When you find the word "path" in a line of the entries, please copy the whole line.

Source data
....
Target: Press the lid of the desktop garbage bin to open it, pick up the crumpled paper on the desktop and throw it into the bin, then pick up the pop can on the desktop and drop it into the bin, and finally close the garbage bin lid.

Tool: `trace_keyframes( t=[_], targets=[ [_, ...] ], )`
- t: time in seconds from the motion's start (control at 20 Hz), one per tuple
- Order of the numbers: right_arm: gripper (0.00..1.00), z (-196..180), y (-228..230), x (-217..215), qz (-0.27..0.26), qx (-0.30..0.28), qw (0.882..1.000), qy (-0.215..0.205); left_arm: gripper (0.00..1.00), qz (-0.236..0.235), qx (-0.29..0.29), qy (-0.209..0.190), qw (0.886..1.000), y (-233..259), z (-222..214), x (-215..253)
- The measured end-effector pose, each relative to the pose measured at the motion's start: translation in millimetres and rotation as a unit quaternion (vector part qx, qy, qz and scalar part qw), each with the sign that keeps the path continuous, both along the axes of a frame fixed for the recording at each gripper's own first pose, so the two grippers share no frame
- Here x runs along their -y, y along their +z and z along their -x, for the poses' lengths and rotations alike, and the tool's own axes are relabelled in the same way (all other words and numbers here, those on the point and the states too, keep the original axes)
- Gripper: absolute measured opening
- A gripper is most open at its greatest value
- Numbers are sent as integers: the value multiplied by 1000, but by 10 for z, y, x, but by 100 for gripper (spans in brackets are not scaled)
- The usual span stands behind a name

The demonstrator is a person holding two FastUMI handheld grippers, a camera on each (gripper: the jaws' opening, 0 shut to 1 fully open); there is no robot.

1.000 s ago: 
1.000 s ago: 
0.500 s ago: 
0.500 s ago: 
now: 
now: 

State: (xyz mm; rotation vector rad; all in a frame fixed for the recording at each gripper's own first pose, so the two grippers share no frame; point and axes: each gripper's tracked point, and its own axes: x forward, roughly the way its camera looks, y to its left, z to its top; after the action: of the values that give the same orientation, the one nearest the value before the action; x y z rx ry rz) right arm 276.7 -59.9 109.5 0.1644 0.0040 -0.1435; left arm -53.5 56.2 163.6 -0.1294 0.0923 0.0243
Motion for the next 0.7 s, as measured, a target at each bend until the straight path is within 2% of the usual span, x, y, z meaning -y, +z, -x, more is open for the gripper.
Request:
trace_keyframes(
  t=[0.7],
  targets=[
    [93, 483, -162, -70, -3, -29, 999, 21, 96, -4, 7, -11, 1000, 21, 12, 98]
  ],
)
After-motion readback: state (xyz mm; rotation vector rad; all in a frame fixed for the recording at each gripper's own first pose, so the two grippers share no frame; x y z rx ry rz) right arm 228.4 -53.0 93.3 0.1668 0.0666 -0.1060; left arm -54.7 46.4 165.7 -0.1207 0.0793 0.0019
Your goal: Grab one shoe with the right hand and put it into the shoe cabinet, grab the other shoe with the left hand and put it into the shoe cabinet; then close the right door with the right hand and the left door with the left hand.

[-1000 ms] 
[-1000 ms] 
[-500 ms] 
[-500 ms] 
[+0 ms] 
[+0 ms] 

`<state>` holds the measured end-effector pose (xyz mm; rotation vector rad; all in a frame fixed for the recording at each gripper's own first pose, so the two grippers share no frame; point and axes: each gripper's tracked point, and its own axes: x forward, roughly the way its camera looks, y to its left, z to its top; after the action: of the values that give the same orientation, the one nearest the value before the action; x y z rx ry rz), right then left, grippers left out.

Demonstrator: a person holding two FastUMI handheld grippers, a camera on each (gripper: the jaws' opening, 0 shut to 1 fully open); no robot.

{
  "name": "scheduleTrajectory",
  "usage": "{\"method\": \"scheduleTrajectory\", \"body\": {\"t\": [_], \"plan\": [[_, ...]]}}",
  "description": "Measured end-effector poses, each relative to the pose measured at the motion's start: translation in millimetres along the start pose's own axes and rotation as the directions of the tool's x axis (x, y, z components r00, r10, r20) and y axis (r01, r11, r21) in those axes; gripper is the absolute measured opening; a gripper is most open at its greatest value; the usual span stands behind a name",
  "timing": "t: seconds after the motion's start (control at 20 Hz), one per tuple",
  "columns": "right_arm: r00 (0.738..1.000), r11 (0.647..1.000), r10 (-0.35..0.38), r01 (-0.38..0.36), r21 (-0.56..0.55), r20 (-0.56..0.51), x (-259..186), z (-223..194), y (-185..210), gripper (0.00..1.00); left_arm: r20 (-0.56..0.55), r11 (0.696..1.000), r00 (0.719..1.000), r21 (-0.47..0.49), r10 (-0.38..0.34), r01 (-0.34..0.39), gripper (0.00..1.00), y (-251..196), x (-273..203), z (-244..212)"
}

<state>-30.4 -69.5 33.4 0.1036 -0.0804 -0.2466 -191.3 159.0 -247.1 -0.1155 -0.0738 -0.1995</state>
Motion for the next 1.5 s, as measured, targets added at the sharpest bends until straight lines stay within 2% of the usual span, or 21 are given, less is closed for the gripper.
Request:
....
[Answer for the task]:
- The measured end-effector pose, each relative to the pose measured at the motion's start: translation in millimetres and rotation as a unit quaternion (vector part qx, qy, qz and scalar part qw), each with the sign that keeps the path continuous, both along the axes of a frame fixed for the recording at each gripper's own first pose, so the two grippers share no frame
Motion for the next 0.7 s, as measured, a target at each bend until the straight path is within 2% of the usual span, x, y, z meaning -y, +z, -x, more is open for the gripper.

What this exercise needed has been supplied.